Collection entries:
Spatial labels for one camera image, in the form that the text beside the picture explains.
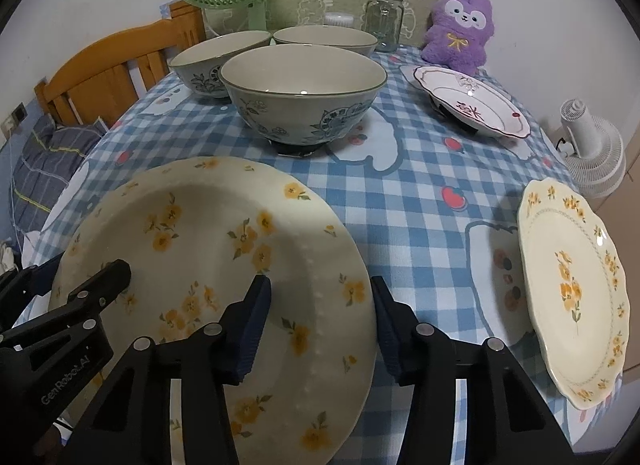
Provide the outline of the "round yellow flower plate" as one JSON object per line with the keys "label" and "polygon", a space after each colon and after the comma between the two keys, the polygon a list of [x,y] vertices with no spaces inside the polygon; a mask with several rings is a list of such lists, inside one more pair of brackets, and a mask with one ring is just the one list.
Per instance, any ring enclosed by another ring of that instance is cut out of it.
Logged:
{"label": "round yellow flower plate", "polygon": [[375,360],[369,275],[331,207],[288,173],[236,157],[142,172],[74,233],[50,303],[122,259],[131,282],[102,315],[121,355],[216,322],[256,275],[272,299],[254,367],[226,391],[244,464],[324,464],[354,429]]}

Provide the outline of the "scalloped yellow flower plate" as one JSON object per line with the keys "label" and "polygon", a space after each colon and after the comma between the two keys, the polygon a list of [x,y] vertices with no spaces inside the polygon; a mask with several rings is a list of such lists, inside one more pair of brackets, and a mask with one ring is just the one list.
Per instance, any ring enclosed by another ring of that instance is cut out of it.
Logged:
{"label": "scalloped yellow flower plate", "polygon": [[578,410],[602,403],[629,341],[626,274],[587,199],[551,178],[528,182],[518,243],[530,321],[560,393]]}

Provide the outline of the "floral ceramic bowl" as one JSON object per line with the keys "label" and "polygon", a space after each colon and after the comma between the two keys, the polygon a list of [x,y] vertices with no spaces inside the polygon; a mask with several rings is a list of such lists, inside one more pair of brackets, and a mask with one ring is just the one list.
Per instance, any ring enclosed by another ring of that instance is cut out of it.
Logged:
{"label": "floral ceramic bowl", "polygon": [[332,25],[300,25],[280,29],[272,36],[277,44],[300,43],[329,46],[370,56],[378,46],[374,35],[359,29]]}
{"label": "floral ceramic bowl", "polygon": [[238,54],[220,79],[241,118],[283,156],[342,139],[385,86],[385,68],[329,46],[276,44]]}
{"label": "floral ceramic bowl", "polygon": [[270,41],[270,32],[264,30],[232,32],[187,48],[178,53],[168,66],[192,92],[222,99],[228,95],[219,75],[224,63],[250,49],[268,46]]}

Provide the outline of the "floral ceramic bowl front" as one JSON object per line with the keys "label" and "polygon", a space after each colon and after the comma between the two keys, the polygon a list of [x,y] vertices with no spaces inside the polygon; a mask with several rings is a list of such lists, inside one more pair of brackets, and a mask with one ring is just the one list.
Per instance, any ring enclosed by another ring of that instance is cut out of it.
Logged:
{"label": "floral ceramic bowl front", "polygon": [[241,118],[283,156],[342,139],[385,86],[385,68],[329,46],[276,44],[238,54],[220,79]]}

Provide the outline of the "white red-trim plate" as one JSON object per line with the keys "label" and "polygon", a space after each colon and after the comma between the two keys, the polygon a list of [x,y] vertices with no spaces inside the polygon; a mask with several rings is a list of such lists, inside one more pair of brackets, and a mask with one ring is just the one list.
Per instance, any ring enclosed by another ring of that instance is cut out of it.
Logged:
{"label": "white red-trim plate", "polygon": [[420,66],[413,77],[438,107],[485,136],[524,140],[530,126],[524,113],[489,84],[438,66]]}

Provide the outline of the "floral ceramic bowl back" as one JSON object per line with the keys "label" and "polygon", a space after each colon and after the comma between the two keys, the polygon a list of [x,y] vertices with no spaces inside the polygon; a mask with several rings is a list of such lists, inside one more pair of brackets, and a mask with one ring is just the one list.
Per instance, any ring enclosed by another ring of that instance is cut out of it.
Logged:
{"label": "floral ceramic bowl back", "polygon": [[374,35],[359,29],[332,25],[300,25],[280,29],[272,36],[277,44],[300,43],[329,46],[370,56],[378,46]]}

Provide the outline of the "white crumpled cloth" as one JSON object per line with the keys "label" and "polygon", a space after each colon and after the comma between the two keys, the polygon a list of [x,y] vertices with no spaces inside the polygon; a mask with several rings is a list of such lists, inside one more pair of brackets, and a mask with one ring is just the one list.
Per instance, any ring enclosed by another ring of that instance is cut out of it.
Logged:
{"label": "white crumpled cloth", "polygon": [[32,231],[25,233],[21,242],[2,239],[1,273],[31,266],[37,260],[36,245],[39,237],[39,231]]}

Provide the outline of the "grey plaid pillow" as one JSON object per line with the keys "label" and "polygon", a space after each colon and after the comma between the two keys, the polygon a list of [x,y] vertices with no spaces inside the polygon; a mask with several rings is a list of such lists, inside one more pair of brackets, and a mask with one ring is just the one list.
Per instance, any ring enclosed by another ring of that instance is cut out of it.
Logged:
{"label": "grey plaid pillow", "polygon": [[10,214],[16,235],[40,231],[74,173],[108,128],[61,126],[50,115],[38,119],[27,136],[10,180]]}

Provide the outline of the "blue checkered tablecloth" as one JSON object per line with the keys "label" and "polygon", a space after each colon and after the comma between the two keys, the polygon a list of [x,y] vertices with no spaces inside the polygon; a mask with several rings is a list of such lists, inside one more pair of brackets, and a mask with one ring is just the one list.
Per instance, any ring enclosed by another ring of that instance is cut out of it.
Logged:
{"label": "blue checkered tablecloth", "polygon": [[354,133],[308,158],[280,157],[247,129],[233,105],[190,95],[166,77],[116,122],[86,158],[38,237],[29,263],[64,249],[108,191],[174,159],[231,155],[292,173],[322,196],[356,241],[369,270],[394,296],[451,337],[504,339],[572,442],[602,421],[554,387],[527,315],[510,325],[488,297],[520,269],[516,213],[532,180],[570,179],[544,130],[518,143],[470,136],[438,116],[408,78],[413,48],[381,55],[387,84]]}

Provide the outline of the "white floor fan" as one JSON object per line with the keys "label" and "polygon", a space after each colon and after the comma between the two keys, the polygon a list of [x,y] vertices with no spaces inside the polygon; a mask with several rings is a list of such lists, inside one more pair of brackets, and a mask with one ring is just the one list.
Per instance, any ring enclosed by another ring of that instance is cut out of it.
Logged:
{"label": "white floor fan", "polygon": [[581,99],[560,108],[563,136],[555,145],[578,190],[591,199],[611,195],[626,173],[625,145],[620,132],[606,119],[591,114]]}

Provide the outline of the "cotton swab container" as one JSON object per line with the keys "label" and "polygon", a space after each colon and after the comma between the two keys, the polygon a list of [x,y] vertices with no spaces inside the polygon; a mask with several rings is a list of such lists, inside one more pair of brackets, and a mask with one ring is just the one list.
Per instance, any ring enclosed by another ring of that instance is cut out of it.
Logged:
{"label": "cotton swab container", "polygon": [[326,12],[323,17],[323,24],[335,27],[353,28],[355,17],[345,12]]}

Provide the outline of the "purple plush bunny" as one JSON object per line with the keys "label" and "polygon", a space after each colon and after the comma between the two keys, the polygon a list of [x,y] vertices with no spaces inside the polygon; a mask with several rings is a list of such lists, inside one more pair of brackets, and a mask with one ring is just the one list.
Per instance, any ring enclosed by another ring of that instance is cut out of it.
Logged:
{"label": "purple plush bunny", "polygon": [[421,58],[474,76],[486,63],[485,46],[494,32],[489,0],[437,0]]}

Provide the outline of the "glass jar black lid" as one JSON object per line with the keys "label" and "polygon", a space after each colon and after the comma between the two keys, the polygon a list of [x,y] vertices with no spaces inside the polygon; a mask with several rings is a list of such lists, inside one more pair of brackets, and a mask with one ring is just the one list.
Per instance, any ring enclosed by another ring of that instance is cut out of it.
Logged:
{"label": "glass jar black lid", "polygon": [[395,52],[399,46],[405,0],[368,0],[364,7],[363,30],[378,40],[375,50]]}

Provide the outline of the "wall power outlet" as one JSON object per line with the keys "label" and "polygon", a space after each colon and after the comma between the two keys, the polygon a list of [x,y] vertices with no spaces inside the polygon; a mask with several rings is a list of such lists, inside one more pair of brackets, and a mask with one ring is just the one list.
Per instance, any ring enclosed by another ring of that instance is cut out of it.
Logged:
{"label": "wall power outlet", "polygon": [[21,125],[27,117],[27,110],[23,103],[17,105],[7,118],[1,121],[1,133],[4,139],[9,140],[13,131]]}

==

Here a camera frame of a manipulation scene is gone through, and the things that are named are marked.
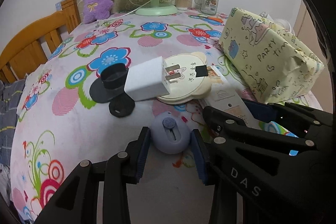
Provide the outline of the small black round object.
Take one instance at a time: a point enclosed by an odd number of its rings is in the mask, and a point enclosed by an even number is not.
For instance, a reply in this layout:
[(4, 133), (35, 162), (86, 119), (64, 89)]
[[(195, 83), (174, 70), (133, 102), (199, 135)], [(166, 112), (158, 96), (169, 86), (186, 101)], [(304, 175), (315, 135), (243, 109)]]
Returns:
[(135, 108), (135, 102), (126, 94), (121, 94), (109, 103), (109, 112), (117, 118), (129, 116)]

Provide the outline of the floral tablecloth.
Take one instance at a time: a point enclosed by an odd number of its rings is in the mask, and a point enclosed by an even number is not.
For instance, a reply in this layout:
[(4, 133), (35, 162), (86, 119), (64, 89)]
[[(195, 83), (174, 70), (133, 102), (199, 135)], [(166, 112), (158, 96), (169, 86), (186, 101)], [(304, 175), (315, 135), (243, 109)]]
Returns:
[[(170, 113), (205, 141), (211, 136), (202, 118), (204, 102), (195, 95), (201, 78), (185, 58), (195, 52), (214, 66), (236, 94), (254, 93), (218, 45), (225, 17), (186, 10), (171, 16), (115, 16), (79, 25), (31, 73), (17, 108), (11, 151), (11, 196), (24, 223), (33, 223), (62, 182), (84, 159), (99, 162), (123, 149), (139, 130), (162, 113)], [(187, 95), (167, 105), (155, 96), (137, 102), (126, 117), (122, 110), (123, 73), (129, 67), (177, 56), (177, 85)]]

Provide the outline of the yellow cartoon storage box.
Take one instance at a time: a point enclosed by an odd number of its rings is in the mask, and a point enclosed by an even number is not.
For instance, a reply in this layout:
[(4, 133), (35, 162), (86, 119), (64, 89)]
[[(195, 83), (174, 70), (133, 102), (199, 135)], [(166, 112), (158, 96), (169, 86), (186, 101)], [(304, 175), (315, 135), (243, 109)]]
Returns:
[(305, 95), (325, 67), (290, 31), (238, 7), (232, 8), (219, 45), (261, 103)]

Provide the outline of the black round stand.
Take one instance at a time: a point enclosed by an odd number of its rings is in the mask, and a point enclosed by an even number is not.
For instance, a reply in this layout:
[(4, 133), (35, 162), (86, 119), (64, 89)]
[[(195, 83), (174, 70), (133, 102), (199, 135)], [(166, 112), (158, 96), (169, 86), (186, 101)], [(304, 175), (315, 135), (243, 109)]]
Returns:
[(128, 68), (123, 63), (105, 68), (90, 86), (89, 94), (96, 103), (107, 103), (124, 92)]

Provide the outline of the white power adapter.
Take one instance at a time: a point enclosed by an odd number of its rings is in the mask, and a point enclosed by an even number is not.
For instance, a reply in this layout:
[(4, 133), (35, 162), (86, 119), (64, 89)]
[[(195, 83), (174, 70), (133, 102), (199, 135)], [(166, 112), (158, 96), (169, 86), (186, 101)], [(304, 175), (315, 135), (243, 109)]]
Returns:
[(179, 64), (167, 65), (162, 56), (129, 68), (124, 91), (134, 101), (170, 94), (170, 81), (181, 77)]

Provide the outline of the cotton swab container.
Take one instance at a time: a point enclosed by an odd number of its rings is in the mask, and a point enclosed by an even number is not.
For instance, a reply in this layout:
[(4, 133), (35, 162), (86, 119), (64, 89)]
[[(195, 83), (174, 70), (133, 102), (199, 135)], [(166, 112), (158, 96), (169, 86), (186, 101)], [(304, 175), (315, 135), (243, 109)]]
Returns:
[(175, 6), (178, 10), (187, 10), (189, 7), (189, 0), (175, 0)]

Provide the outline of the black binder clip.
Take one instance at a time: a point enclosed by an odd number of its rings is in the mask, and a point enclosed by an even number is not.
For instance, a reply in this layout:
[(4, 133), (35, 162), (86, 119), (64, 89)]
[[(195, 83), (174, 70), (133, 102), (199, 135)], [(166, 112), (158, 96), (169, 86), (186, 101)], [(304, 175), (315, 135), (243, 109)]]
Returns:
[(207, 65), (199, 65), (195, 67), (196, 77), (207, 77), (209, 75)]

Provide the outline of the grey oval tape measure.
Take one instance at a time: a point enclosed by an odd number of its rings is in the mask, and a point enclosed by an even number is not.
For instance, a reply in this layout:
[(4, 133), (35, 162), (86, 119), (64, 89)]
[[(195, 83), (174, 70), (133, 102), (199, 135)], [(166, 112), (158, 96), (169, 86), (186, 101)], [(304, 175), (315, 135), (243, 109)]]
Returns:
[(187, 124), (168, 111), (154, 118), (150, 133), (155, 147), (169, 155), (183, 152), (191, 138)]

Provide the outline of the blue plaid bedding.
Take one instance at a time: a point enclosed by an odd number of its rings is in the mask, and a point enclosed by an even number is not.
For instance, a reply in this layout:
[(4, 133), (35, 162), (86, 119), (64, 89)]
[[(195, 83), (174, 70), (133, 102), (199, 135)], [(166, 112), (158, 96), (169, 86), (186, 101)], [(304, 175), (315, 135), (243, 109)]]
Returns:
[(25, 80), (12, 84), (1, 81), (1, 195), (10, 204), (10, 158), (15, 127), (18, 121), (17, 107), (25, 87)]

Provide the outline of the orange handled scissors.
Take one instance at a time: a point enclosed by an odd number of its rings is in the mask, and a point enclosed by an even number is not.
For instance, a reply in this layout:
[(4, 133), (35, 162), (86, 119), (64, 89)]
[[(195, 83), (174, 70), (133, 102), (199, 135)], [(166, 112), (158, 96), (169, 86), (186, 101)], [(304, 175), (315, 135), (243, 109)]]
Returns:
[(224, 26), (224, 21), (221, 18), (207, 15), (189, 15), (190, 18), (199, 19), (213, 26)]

WHAT IS NEEDED –
Every line in the data that holds the string "camera" should be copied.

PROBLEM SOLUTION –
Spatial labels for one camera image, in the form that the text beside the picture explains.
Here a camera frame of a manipulation scene is gone through, and the things that are named are marked.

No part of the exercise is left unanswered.